While there are quite a number of single-celled microbes that live in environments without oxygen (they’re anaerobic), multicellular organisms have now been discovered, living near the bottom of the Mediterranean Sea, that also do not need oxygen.
What’s really neat, and creates a great teaching point, is that these anaerobes don’t have mitochondria in their cells, so they can’t use oxygen for energy:
The creature’s cells apparently lack mitochondria, the organelles that use oxygen to power a cell. Instead they are rich in what seem to be hydrogenosomes, organelles that can do a similar job in anaerobic (or oxygen free) environments. – Vogel, 2010.
The conclusion paragraph of the journal article, would make a nice piece for students to mark up and process. It might even work better for use on a vocabulary test because you’ll need to understand the vocabulary to understand the text.
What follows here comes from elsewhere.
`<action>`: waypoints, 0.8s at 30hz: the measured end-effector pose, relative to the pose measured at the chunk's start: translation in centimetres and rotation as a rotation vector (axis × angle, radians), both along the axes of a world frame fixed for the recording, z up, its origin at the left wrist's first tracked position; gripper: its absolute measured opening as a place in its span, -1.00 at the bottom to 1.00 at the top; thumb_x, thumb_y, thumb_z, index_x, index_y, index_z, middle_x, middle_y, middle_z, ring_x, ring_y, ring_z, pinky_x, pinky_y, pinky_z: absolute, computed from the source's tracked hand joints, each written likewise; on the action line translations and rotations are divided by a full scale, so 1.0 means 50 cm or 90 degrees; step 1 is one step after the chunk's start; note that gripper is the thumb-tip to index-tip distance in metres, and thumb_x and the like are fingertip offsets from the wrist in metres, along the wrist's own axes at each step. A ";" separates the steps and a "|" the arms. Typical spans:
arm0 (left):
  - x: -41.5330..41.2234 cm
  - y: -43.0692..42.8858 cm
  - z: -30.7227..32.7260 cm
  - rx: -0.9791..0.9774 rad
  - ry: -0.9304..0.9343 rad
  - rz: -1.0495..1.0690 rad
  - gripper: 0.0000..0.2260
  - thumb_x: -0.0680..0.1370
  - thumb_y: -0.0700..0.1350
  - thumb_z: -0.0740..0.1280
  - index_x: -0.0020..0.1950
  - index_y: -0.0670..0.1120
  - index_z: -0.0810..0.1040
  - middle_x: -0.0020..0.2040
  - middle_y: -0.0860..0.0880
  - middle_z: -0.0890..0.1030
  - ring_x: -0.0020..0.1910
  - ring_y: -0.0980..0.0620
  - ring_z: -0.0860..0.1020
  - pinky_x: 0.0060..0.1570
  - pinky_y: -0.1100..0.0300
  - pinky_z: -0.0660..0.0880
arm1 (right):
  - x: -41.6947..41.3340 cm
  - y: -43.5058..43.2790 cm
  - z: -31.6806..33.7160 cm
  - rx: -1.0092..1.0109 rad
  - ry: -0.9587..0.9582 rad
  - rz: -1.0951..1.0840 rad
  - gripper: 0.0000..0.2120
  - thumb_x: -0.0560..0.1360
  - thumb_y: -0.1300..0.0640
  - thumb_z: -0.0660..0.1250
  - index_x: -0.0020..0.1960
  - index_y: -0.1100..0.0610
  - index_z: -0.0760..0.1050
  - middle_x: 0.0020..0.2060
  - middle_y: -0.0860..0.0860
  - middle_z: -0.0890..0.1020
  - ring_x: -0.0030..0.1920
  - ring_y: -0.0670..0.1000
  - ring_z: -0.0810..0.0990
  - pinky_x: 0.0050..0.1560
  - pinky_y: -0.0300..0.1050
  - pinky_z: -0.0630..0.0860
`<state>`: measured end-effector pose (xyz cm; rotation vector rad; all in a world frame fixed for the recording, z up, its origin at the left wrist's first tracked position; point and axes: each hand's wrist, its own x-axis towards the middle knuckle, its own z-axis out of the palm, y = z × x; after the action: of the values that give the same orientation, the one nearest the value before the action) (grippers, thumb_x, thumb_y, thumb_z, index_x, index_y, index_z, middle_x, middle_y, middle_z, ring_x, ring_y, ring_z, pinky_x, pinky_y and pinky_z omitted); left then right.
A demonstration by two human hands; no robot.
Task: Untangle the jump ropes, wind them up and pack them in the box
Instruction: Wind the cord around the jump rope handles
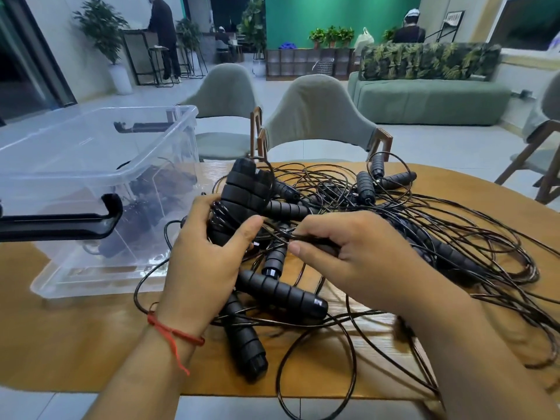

This is the first evidence of a metazoan life cycle that is spent entirely in permanently anoxic sediments. Our findings allow us also to conclude that these metazoans live under anoxic conditions through an obligate anaerobic metabolism that is similar to that demonstrated so far only for unicellular eukaryotes. The discovery of these life forms opens new perspectives for the study of metazoan life in habitats lacking molecular oxygen. – Donavaro et al., 2010)
The article, by Donavaro et al., (2010) also has an intriguing image of suspected “endosymbiotic prokaryotes”. Some organelles in cells are believed to have once been separate organisms that developed symbiotic relationships with their host cells. It’s nice to see an example of it in real life. Even if it’s a bit hard to interpret.
The ultimate implication of this discovery, is that there are probably a lot more anaerobic environments on other planets so the chances of finding extra-terrestrial multi-cellular life might not be as low as we’ve thought.